Top of SUPPLIED INFORMATION
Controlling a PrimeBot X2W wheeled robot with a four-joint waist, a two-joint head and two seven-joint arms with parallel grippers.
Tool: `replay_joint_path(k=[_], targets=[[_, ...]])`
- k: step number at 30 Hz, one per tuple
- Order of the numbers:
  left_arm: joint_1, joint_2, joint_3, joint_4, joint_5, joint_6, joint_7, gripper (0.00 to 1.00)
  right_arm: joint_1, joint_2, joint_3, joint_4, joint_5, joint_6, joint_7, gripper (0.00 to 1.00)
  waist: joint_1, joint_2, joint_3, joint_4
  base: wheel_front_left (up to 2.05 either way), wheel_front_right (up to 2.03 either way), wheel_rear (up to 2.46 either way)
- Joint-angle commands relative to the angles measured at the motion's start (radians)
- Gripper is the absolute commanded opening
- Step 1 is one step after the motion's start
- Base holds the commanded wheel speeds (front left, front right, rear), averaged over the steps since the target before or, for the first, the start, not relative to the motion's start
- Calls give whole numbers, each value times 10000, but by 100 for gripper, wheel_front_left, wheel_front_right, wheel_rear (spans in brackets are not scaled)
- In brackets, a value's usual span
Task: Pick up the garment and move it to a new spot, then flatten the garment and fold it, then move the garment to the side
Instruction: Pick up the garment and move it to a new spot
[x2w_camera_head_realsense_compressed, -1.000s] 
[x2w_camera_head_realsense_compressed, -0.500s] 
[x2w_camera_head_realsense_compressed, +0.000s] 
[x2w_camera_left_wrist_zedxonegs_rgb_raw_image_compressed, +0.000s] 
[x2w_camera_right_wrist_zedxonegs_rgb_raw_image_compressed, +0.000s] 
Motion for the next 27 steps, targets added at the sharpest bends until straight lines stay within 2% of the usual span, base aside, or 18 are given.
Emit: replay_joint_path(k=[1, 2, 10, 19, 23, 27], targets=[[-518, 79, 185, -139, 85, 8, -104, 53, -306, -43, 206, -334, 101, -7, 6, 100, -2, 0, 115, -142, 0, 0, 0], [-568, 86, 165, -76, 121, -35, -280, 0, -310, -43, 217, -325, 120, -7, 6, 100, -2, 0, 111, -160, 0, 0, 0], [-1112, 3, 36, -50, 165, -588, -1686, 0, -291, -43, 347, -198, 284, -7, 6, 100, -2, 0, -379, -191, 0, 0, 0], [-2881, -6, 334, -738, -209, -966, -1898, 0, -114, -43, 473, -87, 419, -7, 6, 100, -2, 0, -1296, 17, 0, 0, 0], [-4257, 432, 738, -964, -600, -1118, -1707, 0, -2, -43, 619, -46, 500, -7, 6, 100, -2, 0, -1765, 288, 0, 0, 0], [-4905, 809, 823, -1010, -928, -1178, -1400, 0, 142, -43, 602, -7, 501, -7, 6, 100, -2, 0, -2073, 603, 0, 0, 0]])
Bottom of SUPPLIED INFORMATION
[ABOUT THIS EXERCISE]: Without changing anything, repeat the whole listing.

[RESULT FOR THIS TASK]:
Controlling a PrimeBot X2W wheeled robot with a four-joint waist, a two-joint head and two seven-joint arms with parallel grippers.
Tool: `replay_joint_path(k=[_], targets=[[_, ...]])`
- k: step number at 30 Hz, one per tuple
- Order of the numbers:
  left_arm: joint_1, joint_2, joint_3, joint_4, joint_5, joint_6, joint_7, gripper (0.00 to 1.00)
  right_arm: joint_1, joint_2, joint_3, joint_4, joint_5, joint_6, joint_7, gripper (0.00 to 1.00)
  waist: joint_1, joint_2, joint_3, joint_4
  base: wheel_front_left (up to 2.05 either way), wheel_front_right (up to 2.03 either way), wheel_rear (up to 2.46 either way)
- Joint-angle commands relative to the angles measured at the motion's start (radians)
- Gripper is the absolute commanded opening
- Step 1 is one step after the motion's start
- Base holds the commanded wheel speeds (front left, front right, rear), averaged over the steps since the target before or, for the first, the start, not relative to the motion's start
- Calls give whole numbers, each value times 10000, but by 100 for gripper, wheel_front_left, wheel_front_right, wheel_rear (spans in brackets are not scaled)
- In brackets, a value's usual span
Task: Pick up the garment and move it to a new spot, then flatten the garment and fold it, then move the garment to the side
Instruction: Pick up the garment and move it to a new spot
[x2w_camera_head_realsense_compressed, -1.000s] 
[x2w_camera_head_realsense_compressed, -0.500s] 
[x2w_camera_head_realsense_compressed, +0.000s] 
[x2w_camera_left_wrist_zedxonegs_rgb_raw_image_compressed, +0.000s] 
[x2w_camera_right_wrist_zedxonegs_rgb_raw_image_compressed, +0.000s] 
Motion for the next 27 steps, targets added at the sharpest bends until straight lines stay within 2% of the usual span, base aside, or 18 are given.
Emit: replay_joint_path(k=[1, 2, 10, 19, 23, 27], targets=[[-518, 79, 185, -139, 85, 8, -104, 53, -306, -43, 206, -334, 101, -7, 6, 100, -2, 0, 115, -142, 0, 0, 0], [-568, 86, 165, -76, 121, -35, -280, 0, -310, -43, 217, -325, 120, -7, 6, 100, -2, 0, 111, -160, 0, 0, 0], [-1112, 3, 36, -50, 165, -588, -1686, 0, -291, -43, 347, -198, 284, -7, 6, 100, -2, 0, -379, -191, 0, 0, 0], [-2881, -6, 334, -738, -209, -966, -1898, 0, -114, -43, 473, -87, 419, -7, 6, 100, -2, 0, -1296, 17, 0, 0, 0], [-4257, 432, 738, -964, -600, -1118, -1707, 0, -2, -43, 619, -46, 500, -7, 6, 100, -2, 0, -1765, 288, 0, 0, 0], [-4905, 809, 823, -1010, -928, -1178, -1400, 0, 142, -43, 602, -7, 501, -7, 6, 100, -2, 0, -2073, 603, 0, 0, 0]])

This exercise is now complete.